The selection of ports is also pleasing, although the focus is clearly on multi-monitor use. Instead of two HDMI ports, only one of which can be used under macOS, I would have preferred more USB-C and Thunderbolt ports, as some rivals offer.
It is surprising that DisplayPort is completely absent. Personally, this does not bother me since I use a DP-to-USB-C cable for image rendering anyway. On the other hand, the ports score with convincing speeds, although the two slow USB A 2.0 ports only partially live up to the “Pro” in the name. On the other hand, I am very happy that there is an SD card reader.

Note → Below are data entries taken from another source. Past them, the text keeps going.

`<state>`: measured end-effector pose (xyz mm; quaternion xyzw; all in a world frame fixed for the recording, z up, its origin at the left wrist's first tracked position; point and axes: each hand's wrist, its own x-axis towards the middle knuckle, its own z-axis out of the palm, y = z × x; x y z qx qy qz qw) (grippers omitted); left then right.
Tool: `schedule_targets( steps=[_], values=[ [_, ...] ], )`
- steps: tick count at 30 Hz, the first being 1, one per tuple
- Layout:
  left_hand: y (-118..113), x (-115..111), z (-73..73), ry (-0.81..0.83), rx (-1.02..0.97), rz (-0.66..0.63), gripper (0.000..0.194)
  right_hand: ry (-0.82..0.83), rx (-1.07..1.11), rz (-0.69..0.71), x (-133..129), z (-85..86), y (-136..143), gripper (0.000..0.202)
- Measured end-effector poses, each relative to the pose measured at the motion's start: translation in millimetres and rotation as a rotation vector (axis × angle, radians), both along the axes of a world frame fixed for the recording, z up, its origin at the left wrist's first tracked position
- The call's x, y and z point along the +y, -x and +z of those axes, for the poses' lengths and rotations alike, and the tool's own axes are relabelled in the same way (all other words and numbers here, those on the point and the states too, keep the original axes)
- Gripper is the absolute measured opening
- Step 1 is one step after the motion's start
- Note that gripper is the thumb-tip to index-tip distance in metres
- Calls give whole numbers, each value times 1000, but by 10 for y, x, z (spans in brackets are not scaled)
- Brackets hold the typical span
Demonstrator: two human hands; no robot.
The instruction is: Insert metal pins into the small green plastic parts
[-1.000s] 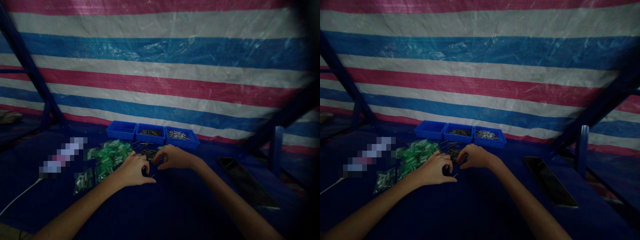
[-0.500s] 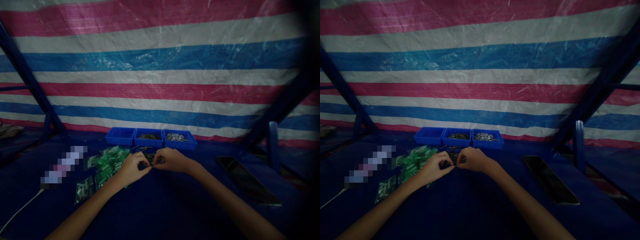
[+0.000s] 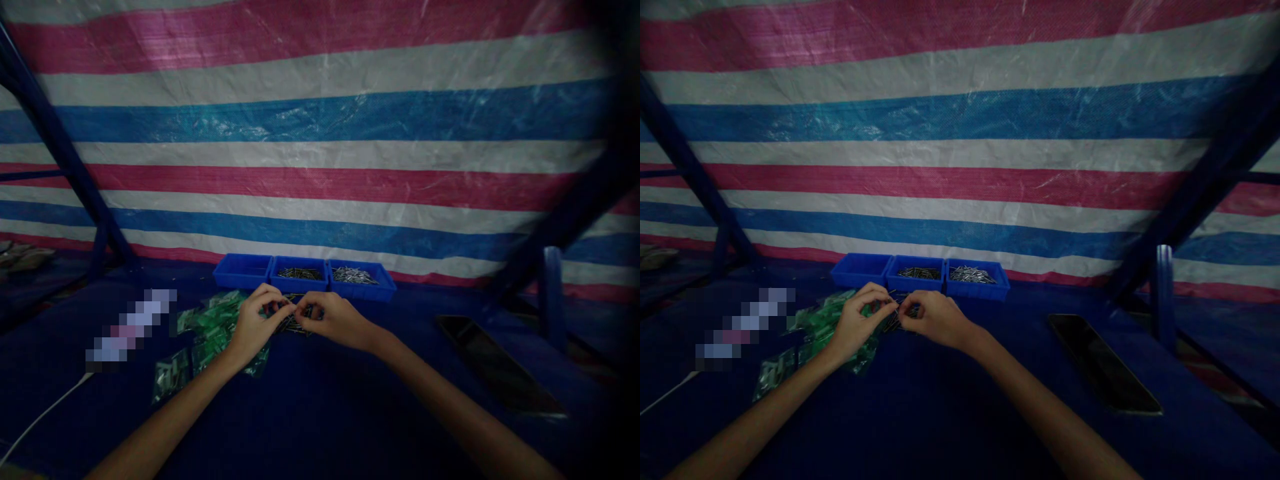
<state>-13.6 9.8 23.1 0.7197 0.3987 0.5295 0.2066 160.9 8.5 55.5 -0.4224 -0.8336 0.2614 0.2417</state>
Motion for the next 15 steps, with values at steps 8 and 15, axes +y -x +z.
schedule_targets(
  steps=[8, 15],
  values=[
    [-46, -23, -78, 21, 77, -12, 14, 208, 328, -26, 148, -19, -41, 24],
    [-45, 27, -215, 66, 159, 90, 44, 362, 640, -312, 444, -98, -204, 26]
  ],
)
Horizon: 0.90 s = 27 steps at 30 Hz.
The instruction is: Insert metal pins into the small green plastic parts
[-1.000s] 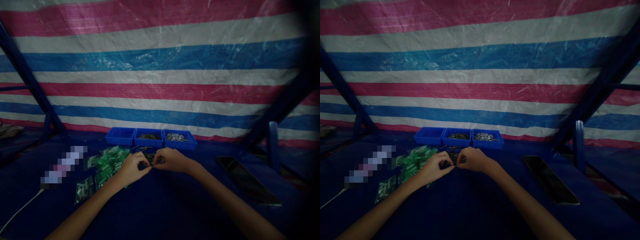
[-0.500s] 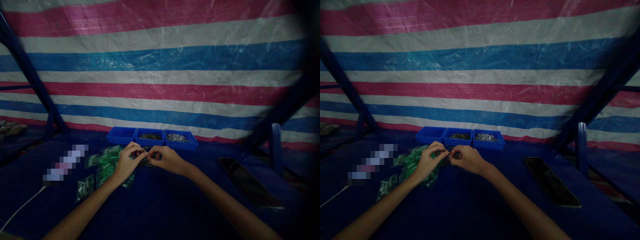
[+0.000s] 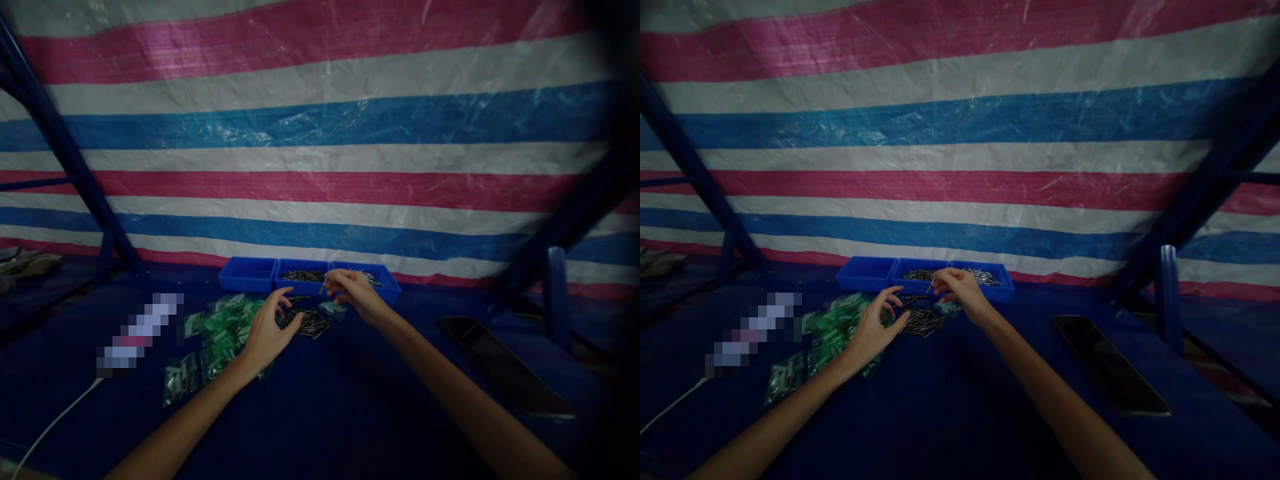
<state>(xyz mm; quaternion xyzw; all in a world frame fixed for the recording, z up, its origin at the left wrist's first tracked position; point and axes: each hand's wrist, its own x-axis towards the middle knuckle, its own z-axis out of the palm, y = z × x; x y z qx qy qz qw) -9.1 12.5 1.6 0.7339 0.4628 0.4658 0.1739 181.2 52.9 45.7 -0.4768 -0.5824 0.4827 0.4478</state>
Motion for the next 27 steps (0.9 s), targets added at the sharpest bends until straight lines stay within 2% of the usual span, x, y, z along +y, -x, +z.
schedule_targets(
  steps=[2, 4, 6, 8, 11, 14, 16, 19, 23, 27],
  values=[
    [9, 19, -17, 0, 21, 14, 40, -17, 38, 20, 46, 34, -40, 34],
    [15, 31, -21, -6, 32, 30, 38, -41, -36, 85, 50, 65, -62, 40],
    [18, 34, -12, -16, 39, 43, 37, -85, -215, 154, 16, 82, -73, 40],
    [22, 25, 6, -20, 75, 41, 32, -174, -467, 225, -45, 83, -77, 31],
    [27, -19, 34, -50, 257, -69, 14, -340, -893, 298, -154, 46, -66, 20],
    [20, -89, 33, -135, 531, -258, 11, -369, -1170, 305, -234, -43, -26, 21],
    [5, -129, 4, -161, 639, -346, 14, -359, -1188, 322, -257, -117, 8, 20],
    [-22, -148, -59, -132, 644, -388, 19, -393, -1147, 331, -252, -212, 46, 17],
    [-34, -118, -90, -69, 556, -327, 21, -472, -1183, 244, -208, -283, 55, 17],
    [-31, -116, -25, -38, 460, -256, 20, -476, -1161, 161, -155, -339, 35, 16]
  ],
)
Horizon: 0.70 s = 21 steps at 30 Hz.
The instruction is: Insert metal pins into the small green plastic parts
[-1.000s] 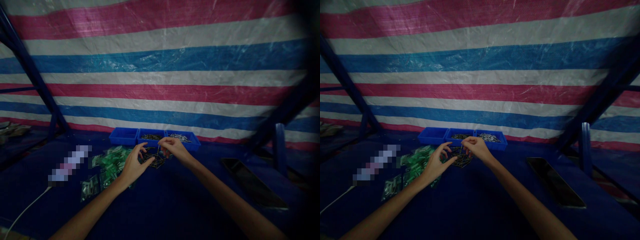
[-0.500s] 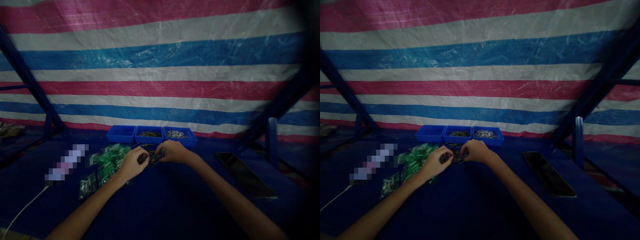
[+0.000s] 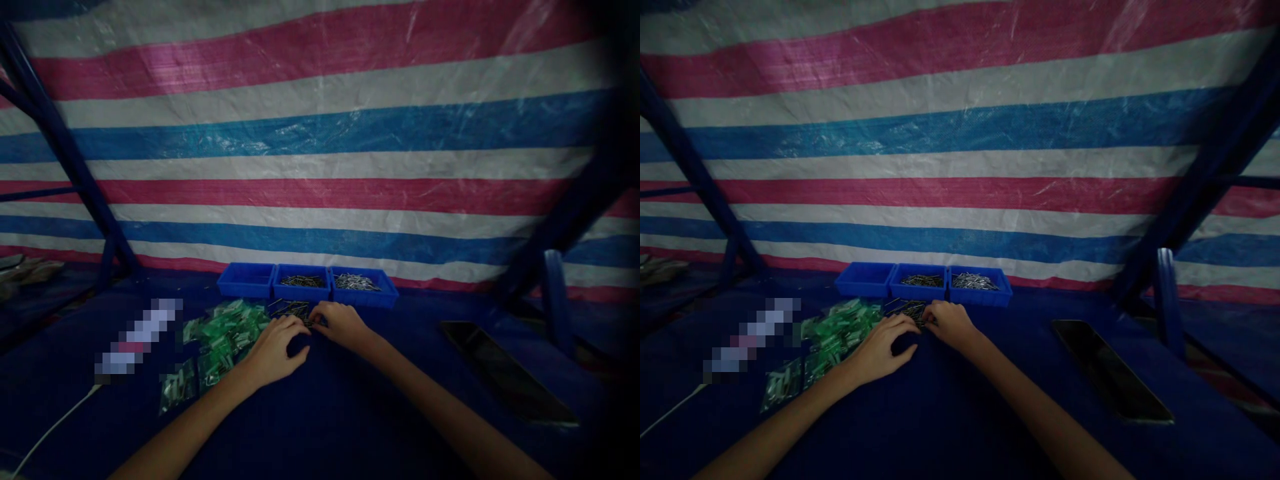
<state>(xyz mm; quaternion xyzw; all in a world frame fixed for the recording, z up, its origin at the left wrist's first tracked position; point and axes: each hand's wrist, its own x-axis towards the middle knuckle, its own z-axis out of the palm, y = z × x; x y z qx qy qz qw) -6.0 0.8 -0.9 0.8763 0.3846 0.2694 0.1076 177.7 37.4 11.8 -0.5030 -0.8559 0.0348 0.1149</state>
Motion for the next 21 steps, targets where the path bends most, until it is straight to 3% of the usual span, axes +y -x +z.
schedule_targets(
  steps=[5, 12, 17, 21],
  values=[
    [-9, -10, 60, -37, -117, 83, 16, 11, 90, -48, 44, 1, -30, 14],
    [-16, 66, 5, -41, -311, 155, 14, -90, 357, -96, -27, 124, -15, 18],
    [-44, 37, -10, 32, -348, 109, 15, 76, 533, -59, -72, 127, 63, 16],
    [-48, 26, 5, 80, -453, 103, 15, 272, 751, 53, -131, 185, 146, 16]
  ],
)
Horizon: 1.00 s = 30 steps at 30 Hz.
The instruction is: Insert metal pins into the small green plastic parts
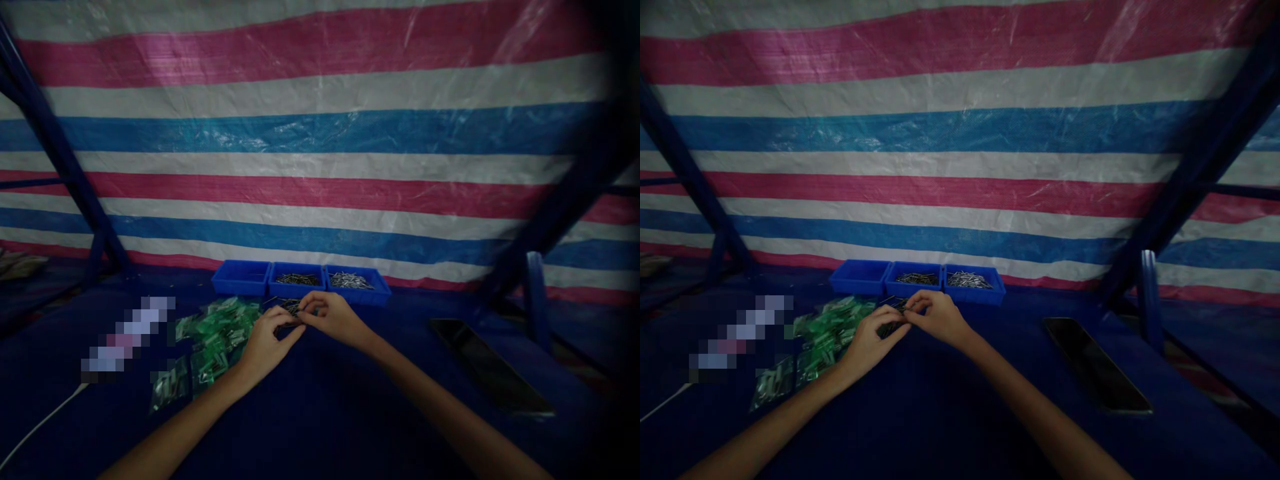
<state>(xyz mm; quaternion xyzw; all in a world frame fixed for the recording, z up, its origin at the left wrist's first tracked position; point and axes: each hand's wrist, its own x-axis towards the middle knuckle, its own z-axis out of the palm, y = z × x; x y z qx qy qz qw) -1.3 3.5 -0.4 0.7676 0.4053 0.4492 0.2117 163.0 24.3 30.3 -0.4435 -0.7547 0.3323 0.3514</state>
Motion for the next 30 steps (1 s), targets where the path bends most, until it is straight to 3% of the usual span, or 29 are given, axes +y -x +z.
schedule_targets(
  steps=[9, 15, 25, 30],
  values=[
    [43, 35, 67, 17, -196, 38, 12, 180, 289, 49, -83, 132, 95, 16],
    [47, 17, 113, 19, -258, 46, 14, 68, 178, 17, -16, 110, 36, 17],
    [55, 11, 139, -3, -254, 107, 14, 10, 2, 196, -112, 116, 47, 16],
    [31, -4, 125, -33, -168, 109, 12, 61, 110, 68, -42, 125, 8, 17]
  ],
)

The MSRP is a bit too high in my eyes, but the Belkin Connect Thunderbolt 4 Dock Pro is already available at a reduced price and is well worth the price in my eyes – at least for Windows users. At least, if an (additional) Thunderbolt 4 port is enough for you.
On the other hand, if you place more value on additional Thunderbolt ports and do not need two HDMI ports, you will find better solutions for less money at the competition.